The World Wide Web Consortium (W3C) is developing a standard, Platform for Privacy Preferences Project (P3P), that will let Web sites communicate their privacy practices to end users (see www.w3.org/TR/P3P). UAs (user agents) built into browsers and other Internet applications will be able to read this format automatically. If a site's privacy practices are not in agreement with individual, user-set preferences, the discrepancies will be displayed. P3P's goal is to build trust between users and Web site operators without requiring users to read and interpret the site's privacy policies. However, it holds no guarantees that sites adhere to the policies (see "Monitoring and Privacy: Is Your Head Still in the Sand?").

P3P does not have the force of law, but it does complement legislative efforts to protect privacy. It also does not secure personal data in transit or storage, and leaves data-transfer mechanisms for future revisions (for a critical take on P3P, see www.epic.org/reports/prettypoorprivacy.html).
Despite these limitations, many organizations -- including Akamai Technologies, America Online, AT&T, Hewlett-Packard, IBM, IDcide, Microsoft, Netscape and Truste -- see P3P as a step toward protecting privacy on the Internet (see www.w3.org/P3P/implementations).
The P3P Promise
P3P comprises a standardized set of questions for privacy policies that, when answered, give a user a clear view of how a site collects and uses personal information without that user's reading a detailed policy. P3P provides a way for sites to encode data-collection and data-use practices in a machine-readable XML (Extensible Markup Language) format, known as a P3P policy.

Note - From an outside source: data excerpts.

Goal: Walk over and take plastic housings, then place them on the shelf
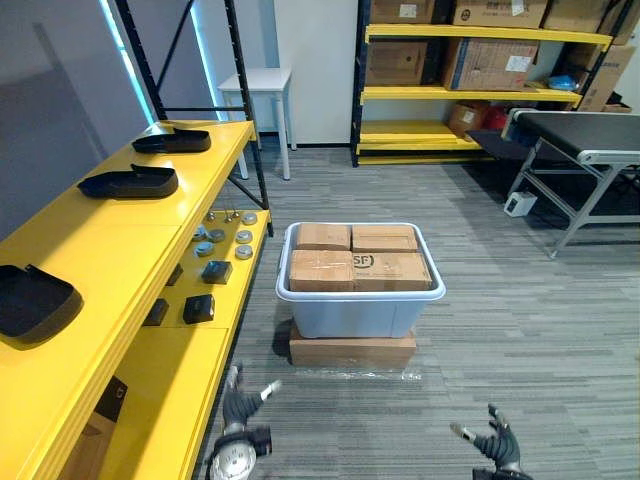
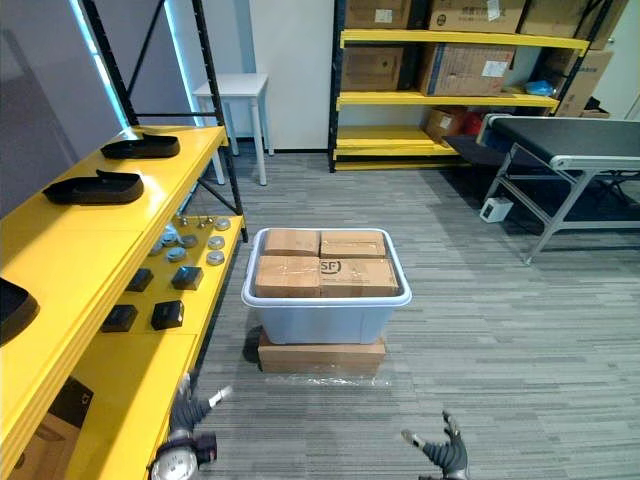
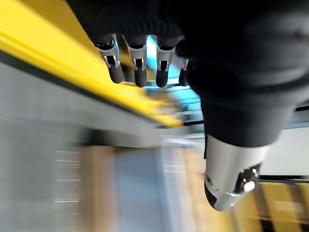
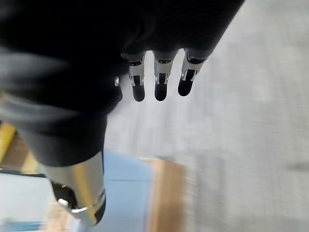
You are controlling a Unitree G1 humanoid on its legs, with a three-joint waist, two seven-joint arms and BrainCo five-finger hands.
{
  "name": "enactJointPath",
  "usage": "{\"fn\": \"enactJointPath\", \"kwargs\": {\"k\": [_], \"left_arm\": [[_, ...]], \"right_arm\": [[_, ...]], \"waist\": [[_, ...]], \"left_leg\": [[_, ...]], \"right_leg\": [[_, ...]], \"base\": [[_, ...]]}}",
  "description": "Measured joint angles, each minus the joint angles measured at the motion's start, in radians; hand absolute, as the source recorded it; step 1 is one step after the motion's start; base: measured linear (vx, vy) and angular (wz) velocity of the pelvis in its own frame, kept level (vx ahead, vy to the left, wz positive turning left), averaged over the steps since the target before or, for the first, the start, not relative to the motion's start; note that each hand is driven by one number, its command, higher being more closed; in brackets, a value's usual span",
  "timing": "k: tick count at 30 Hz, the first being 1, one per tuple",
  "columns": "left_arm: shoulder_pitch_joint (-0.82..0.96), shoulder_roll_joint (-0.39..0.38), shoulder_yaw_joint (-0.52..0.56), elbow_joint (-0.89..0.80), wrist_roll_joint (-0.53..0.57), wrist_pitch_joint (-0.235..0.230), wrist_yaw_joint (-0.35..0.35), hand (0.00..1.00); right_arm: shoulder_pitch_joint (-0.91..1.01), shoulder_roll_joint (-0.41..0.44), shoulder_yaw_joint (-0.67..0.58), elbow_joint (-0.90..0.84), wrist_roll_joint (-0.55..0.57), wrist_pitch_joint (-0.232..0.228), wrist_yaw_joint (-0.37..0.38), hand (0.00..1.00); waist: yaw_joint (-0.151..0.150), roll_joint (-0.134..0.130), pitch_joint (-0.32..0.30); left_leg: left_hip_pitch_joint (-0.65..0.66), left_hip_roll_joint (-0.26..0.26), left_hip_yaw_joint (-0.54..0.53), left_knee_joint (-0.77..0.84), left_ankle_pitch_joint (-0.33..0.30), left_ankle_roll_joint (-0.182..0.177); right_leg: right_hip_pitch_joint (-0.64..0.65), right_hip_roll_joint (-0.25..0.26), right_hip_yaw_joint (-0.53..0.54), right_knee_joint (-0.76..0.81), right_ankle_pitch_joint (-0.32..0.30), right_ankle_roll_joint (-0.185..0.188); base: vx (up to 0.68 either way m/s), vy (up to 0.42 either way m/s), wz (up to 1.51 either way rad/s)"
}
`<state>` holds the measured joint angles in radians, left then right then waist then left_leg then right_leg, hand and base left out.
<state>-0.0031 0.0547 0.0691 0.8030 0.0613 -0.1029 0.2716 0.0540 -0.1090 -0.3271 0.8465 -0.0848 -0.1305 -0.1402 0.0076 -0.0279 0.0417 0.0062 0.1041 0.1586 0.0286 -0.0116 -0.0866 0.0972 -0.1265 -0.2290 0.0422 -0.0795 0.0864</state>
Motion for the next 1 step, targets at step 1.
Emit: {"fn": "enactJointPath", "kwargs": {"k": [1], "left_arm": [[-0.002, 0.006, 0.01, 0.04, 0.001, 0.004, -0.006, 0.0]], "right_arm": [[-0.008, 0.001, -0.015, 0.038, 0.0, 0.004, 0.001, 0.0]], "waist": [[-0.001, 0.0, 0.001]], "left_leg": [[0.006, -0.002, -0.004, -0.007, 0.006, 0.002]], "right_leg": [[0.004, -0.003, -0.008, 0.0, 0.0, 0.0]], "base": [[-0.01, 0.019, 0.19]]}}
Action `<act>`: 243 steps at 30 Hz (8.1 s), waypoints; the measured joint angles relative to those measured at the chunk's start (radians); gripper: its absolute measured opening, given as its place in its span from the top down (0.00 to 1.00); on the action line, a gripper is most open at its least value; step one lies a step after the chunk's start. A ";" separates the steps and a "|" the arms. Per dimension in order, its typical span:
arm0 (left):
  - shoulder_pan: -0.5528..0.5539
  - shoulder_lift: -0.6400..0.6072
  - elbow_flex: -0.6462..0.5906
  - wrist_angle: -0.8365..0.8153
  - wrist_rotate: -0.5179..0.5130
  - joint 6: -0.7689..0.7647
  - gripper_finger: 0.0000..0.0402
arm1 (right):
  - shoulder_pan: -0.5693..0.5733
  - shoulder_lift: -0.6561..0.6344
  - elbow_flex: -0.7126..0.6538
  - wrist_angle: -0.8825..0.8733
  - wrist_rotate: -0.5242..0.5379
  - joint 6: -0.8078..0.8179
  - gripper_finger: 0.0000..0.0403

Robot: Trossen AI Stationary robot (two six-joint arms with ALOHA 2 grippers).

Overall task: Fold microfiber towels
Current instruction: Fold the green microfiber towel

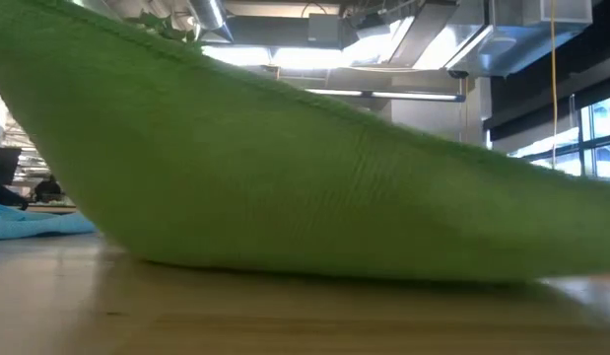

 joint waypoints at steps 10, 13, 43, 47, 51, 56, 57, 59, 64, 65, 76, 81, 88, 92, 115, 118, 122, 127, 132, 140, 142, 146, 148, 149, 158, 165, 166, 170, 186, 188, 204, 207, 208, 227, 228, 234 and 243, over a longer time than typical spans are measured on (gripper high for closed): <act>0.000 0.000 0.000 0.027 -0.002 0.000 1.00 | 0.008 -0.002 0.098 -0.097 -0.125 0.022 0.99; 0.000 0.000 0.000 0.028 -0.005 0.003 1.00 | 0.008 -0.002 0.098 -0.124 -0.114 0.023 0.99; 0.275 -0.022 -0.001 -0.552 -0.148 -0.133 1.00 | -0.396 -0.036 -0.114 -0.378 0.332 0.084 0.98; 0.284 -0.022 -0.001 -0.605 -0.122 -0.185 1.00 | -0.455 -0.085 -0.133 -0.253 0.256 -0.048 0.98; 0.289 -0.022 -0.001 -0.628 -0.121 -0.192 1.00 | -0.533 -0.138 -0.133 -0.143 0.113 -0.198 0.98; 0.321 -0.022 -0.001 -0.632 -0.120 -0.194 1.00 | -0.630 -0.193 -0.133 -0.082 -0.041 -0.312 0.98; 0.331 -0.022 -0.001 -0.633 -0.115 -0.193 1.00 | -0.648 -0.199 -0.133 -0.083 -0.060 -0.316 0.98; 0.354 -0.022 -0.001 -0.639 -0.098 -0.190 1.00 | -0.680 -0.209 -0.133 -0.097 -0.091 -0.319 0.98; 0.411 -0.023 -0.007 -0.657 -0.069 -0.179 1.00 | -0.739 -0.209 -0.135 -0.115 -0.155 -0.321 0.98; 0.420 -0.023 -0.012 -0.654 -0.066 -0.175 1.00 | -0.748 -0.209 -0.142 -0.103 -0.164 -0.323 0.98; 0.466 -0.023 -0.131 -0.553 -0.046 -0.182 1.00 | -0.785 -0.208 -0.242 -0.031 -0.168 -0.370 0.98; 0.482 -0.023 -0.152 -0.509 -0.047 -0.181 1.00 | -0.793 -0.208 -0.275 0.037 -0.168 -0.398 0.98; 0.517 -0.023 -0.152 -0.502 -0.062 -0.181 1.00 | -0.816 -0.207 -0.279 0.060 -0.168 -0.425 0.98; 0.537 -0.023 -0.152 -0.494 -0.061 -0.181 1.00 | -0.835 -0.207 -0.279 0.058 -0.167 -0.429 0.98; 0.541 -0.023 -0.189 -0.493 -0.114 -0.190 1.00 | -0.896 -0.233 -0.278 0.078 -0.165 -0.474 0.98; 0.556 -0.023 -0.247 -0.438 -0.085 -0.192 1.00 | -0.922 -0.233 -0.278 0.102 -0.190 -0.476 0.98; 0.563 -0.022 -0.310 -0.353 -0.057 -0.193 1.00 | -0.951 -0.233 -0.278 0.122 -0.236 -0.496 0.98; 0.561 -0.022 -0.338 -0.325 -0.051 -0.219 1.00 | -0.990 -0.231 -0.278 0.152 -0.343 -0.501 0.98; 0.562 -0.022 -0.334 -0.326 -0.055 -0.235 0.98 | -1.024 -0.231 -0.278 0.172 -0.383 -0.499 0.92; 0.556 -0.023 -0.327 -0.336 -0.057 -0.271 0.79 | -1.039 -0.231 -0.278 0.170 -0.341 -0.486 0.72; 0.548 -0.023 -0.327 -0.352 -0.058 -0.295 0.76 | -1.039 -0.231 -0.278 0.161 -0.324 -0.463 0.69; 0.524 -0.023 -0.327 -0.397 -0.047 -0.337 0.75 | -1.039 -0.232 -0.278 0.106 -0.292 -0.425 0.66; 0.512 -0.023 -0.327 -0.407 -0.044 -0.341 0.75 | -1.038 -0.233 -0.278 0.080 -0.290 -0.424 0.67; 0.507 -0.023 -0.327 -0.411 -0.044 -0.341 0.76 | -1.036 -0.233 -0.278 0.075 -0.291 -0.427 0.67; 0.454 -0.032 -0.300 -0.466 -0.026 -0.346 0.76 | -1.004 -0.245 -0.279 0.015 -0.426 -0.500 0.74; 0.390 -0.054 -0.217 -0.589 -0.140 -0.421 0.77 | -0.986 -0.352 -0.279 0.003 -0.290 -0.498 0.76; 0.385 -0.054 -0.211 -0.590 -0.141 -0.422 0.77 | -0.986 -0.368 -0.278 0.010 -0.297 -0.494 0.76; 0.364 -0.054 -0.207 -0.469 -0.080 -0.328 0.77 | -0.970 -0.423 -0.278 0.011 -0.540 -0.468 0.76; 0.246 -0.052 -0.239 -0.130 -0.014 0.182 0.76 | -0.664 -0.512 -0.638 0.911 -0.891 -0.378 0.75; 0.290 -0.052 -0.257 -0.100 0.041 0.205 0.76 | -0.643 -0.496 -0.673 1.030 -0.891 -0.342 0.75; 0.418 -0.052 -0.281 0.098 0.486 0.124 0.87 | -0.616 -0.448 -0.720 1.089 -0.891 -0.283 0.75; 0.414 -0.049 -0.283 0.222 0.508 0.048 0.89 | -0.602 -0.448 -0.720 1.062 -0.893 -0.246 0.75; 0.414 -0.046 -0.283 0.275 0.509 0.033 0.89 | -0.590 -0.448 -0.720 1.051 -0.893 -0.237 0.75; 0.404 -0.105 -0.158 -0.007 0.262 0.299 0.90 | -0.300 -0.447 -0.719 0.861 -0.108 -0.031 0.75; 0.404 -0.110 -0.159 -0.040 0.259 0.276 0.90 | -0.303 -0.447 -0.719 0.862 0.013 -0.026 0.75; 0.440 -0.106 -0.249 0.075 0.381 0.205 0.90 | -0.410 -0.448 -0.718 0.935 0.260 -0.078 0.75; 0.445 -0.106 -0.373 0.261 0.436 0.164 0.90 | -0.671 -0.384 -0.719 0.928 -0.270 -0.025 0.75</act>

P3P policies can be retrieved and interpreted automatically by UAs incorporated into browsers.
The P3P specification transforms human-readable privacy policies into machine-readable policies using XML. A P3P policy identifies an entity responsible for the privacy policy, details the types of data collected by the entity and explains how the data is used. It also identifies data recipients and makes other disclosures pertinent to privacy, such as a dispute-resolution process and the location of the site's human-readable privacy policy. P3P policies are affirmative, stating what they do, not what they don't do.
UAs that parse P3P policies can be built into browsers, browser plug-ins or proxy servers. They also can be implemented as Java applets or JavaScript and included with electronic wallets or other data-management tools. UAs fetch (get) a P3P policy and compare it with preferences configured by the user; preferences are expressed in APPEL, a P3P Preferences Exchange Language (see www.w3.org/TR/P3P-preferences).
If the policy is consistent with the user's preference and the proposed transfer complies with the stated policy, the UA authorizes the transfer of data. Otherwise, the user is informed of the discrepancy and given the option of releasing the data. UAs can play sounds, display symbols and even generate dialog boxes to inform users that a privacy policy is consistent or inconsistent with set preferences.
Let's say, for example, I'm using a P3P-enabled browser and surf to a site called syr-real-world.com to subscribe to a newsletter about Network Computing's labs. Our fictitious site has placed
a link to a P3P policy
<link rel="p3pv1"href="http://www.syr-realworld.com/P3P/privacy.xml">
in the source code of each page and collects information by reading cookies and access logs. My browser fetches the P3P policy, parses it and compares the policy with my preconfigured preferences. If my preferences find cookies and data gathered from access logs acceptable, the page displays normally. If not, a pop-up box warns me that the site is not in agreement with my privacy preferences.